What began as an alternative to listening to real-world radio stations inside a game, has become an alternative to real-world stations out in the real-world. It has transcended. You can listen to Truckers.FM on almost anything, including dedicated iOS and Android apps, and many do - including actual truckers!
"Quite a few people - more than I thought - listen from actual trucks on the road," Blackman tells me. "I've got quite a few pictures of actual truckers listening to our radio while they're driving."
I'm not sure how useful the virtual traffic reports will be to them - god, I hope they don't get confused - but Truckers.FM is pleasantly free of all the news and waffle and ads which bog other radio stations down.
Truckers.FM goes to real trucking events these days. It has been featured on the official Truck Simulator stand. "Sometimes I get a little worried about it," says Blackman, "about people seeing us in real-life and saying, 'Who the heck are these guys?!' But everyone seems really positive. Sometimes you work really, really hard at something and never see the fruits of your [labour] - maybe you only see the bad sides of it. But you get those bliss times when someone says, 'Hey, I really love listening to your station,' or, 'You really helped me with something - you really got me through something,' and that's where you really feel happy with the things you're doing. It makes everything worth it. It always brings a smile to my face."
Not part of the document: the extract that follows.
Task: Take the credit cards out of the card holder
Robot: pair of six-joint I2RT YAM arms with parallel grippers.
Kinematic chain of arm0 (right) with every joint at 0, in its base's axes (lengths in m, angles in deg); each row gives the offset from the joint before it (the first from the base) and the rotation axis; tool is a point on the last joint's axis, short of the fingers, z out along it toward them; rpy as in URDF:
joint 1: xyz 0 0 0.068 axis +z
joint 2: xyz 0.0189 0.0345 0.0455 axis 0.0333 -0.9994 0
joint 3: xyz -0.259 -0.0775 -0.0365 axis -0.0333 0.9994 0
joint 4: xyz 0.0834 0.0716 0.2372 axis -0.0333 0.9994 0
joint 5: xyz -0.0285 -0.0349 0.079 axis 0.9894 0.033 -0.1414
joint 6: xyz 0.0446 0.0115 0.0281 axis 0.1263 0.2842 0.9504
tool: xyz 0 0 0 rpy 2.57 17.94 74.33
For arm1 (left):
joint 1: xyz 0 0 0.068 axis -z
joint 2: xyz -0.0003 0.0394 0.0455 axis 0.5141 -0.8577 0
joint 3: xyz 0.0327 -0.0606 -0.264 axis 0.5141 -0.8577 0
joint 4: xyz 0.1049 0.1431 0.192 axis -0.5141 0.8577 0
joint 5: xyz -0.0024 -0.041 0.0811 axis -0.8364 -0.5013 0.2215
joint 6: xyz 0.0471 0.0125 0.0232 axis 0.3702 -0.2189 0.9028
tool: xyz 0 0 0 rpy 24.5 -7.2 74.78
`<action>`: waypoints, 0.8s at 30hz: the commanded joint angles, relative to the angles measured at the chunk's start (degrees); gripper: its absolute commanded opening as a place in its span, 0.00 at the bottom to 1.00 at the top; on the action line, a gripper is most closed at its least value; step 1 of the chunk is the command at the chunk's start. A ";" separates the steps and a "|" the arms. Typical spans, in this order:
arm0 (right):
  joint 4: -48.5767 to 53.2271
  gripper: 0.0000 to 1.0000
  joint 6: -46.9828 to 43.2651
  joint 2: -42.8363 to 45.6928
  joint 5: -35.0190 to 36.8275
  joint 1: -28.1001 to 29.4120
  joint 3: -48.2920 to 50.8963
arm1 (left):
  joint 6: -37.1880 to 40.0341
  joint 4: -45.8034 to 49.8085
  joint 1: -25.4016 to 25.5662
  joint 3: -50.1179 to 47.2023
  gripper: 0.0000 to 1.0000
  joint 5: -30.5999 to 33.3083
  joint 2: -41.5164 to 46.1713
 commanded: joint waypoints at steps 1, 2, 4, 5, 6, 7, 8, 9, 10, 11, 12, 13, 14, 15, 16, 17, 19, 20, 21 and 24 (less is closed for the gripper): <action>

That feeling of satisfaction is crucial because no one has, or will, make a penny from the show. "We're completely non-profit in that no-one gets paid," explains Blackman. "I don't receive any money for it and neither do any of the other admins, DJs or volunteers. It all goes into either production or the upkeep of the station, which is always going to be the case for us. We don't ever see ourselves making a job out of it; we think it should always remain a community project."
Which begs the question, why do it? Four years of working evenings and weekends, however much you love something, is a long time. Is passion enough?
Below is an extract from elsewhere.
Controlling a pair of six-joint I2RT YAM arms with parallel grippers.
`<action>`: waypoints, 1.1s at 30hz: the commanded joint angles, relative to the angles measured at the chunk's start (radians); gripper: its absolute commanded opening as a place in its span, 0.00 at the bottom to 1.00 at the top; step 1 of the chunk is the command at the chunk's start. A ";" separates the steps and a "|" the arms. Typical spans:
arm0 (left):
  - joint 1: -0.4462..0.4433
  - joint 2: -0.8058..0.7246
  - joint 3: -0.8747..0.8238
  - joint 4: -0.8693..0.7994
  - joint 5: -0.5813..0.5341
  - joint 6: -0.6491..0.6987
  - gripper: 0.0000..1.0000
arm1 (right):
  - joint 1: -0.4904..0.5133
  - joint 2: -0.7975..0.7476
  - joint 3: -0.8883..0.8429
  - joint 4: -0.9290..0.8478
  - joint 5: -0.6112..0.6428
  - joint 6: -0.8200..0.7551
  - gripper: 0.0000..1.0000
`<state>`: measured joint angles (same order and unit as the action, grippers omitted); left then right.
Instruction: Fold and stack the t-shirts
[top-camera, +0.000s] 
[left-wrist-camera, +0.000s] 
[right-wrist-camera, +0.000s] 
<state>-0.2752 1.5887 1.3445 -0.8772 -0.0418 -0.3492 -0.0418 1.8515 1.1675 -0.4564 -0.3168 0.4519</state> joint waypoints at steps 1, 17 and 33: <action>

Well, on that note, Alex Blackman has a fairytale ending of sorts. He now works at Truck Simulator developer SCS Software, in Prague, Czech Republic. He hasn't been there long, only since October 2018. Know what the first thing SCS said to him was? "You're not going to give up TruckersFM are you? We think it's really great! We want it to still be a part of the way you work, the way you do things."
As if he would. "I wouldn't give it up," he says. "We've got to the point we're really in a good state of how we're running it and people enjoying us. We wouldn't just give up just like that."
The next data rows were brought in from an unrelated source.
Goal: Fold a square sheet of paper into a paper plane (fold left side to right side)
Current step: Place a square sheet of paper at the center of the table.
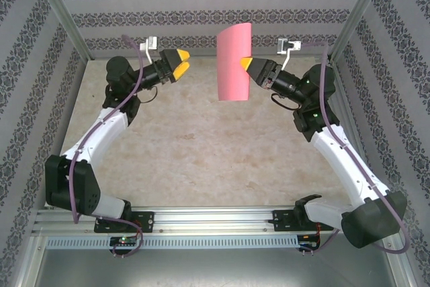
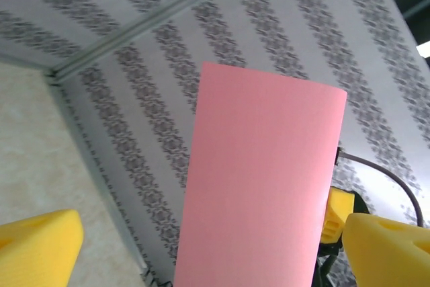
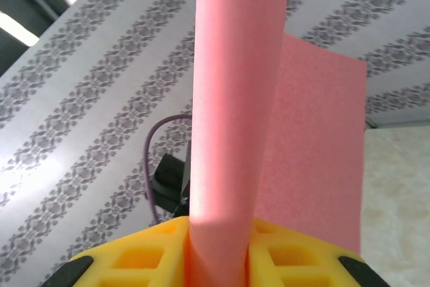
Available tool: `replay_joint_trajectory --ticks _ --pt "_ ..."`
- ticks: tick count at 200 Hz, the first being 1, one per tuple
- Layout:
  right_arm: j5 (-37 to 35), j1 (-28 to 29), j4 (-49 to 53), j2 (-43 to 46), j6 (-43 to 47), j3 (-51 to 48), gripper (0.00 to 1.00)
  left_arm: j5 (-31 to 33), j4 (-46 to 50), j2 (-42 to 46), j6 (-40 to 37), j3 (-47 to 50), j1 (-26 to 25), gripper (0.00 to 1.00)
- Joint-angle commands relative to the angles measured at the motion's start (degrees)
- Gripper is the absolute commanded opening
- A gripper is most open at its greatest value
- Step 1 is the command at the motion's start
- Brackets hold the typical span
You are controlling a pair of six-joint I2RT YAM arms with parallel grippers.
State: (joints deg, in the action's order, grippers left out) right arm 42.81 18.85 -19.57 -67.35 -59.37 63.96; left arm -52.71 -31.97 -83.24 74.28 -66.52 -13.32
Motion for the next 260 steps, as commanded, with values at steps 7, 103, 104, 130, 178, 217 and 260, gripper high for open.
replay_joint_trajectory --ticks 7,103,104,130,178,217,260 --pt "1.85 2.18 -2.08 1.11 -2.4 3.33 0.24 -1.7 -9.63 -4.27 5.23 -4.4 -4.27 1.0" --pt "-1.56 2.66 -0.23 2.85 -1.93 3.95 0.24 -0.95 -25.51 -7.14 13.26 -5.83 -8.05 0.75" --pt "-1.57 2.67 -0.17 2.85 -1.95 3.87 0.24 -0.97 -25.51 -7.12 13.26 -5.82 -8.04 0.74" --pt "-1.85 1.42 -0.11 3.16 -2.46 2.42 0.24 -1.21 -25.13 -6.41 12.96 -5.38 -8.05 0.53" --pt "-2.64 -0.54 1.8 4.37 -1.34 0.64 0.24 -1.53 -17.84 -4.68 7.32 -4.04 -8.04 0.22" --pt "-2.27 -1.51 1.99 4.23 -1.63 -1.44 0.24 -1.35 -17.63 -4.83 6.71 -2.5 -7.95 0.12" --pt "-2.8 -2.65 4.82 4.8 0.56 -2.35 0.24 -1.52 -16.05 -3.93 5.09 -2.3 -7.95 0.1"
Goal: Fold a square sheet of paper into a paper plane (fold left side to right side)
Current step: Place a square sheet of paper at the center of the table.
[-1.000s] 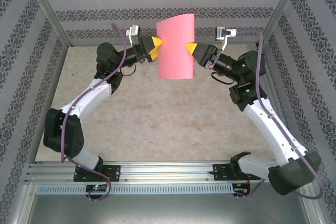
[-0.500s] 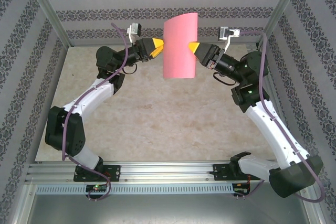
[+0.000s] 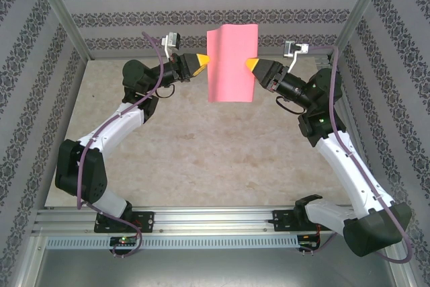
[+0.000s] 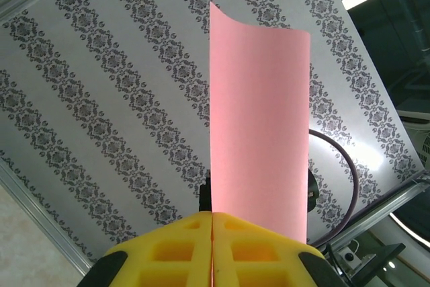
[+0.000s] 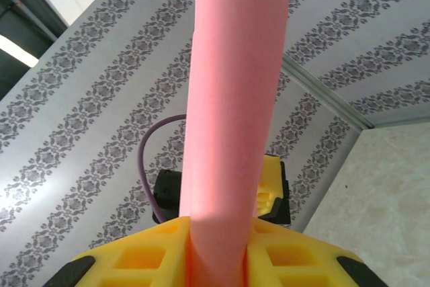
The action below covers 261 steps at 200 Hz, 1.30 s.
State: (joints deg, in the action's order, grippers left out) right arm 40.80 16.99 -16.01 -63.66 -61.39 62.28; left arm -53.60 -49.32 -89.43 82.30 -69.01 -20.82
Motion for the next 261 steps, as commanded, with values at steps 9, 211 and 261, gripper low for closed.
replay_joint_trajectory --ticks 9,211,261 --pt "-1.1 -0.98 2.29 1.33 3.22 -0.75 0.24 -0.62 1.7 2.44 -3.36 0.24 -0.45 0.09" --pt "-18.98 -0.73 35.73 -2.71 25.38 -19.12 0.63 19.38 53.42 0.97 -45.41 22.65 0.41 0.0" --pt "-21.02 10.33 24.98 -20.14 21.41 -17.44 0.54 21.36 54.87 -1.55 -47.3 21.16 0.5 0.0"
So Truckers.FM keeps on trucking, keeps on banging out upbeat chart-topping hits which keep drivers perky as they barrel along. It keeps on getting involved in charity events, which sound admirably frequent in the TruckersMP community, and it keeps shining a light on what groups of virtual truckers do. Of course, there are many other radio stations out there now, nestled in one niche or other. After all, not everyone wants chart-topping hits, do they? It's not very truckery.
Blackman pauses when I mention that. He wasn't planning to say anything so soon but he doesn't mind us knowing, he supposes. "We're looking to open - this year - a brand new station that runs alongside TruckersFM," he reveals. "It's called BigRigFM and is dedicated to the hardcore, American, 18-wheeler stuff - all old country music, 70s, 80s, and CB radio talk."
It'll mean more work - more late nights and weekends - but something tells me Blackman won't mind. It sounds like he's right where he wants to be, in the cab, in the driving seat. He's come a long way from that hotel in rainy Spain.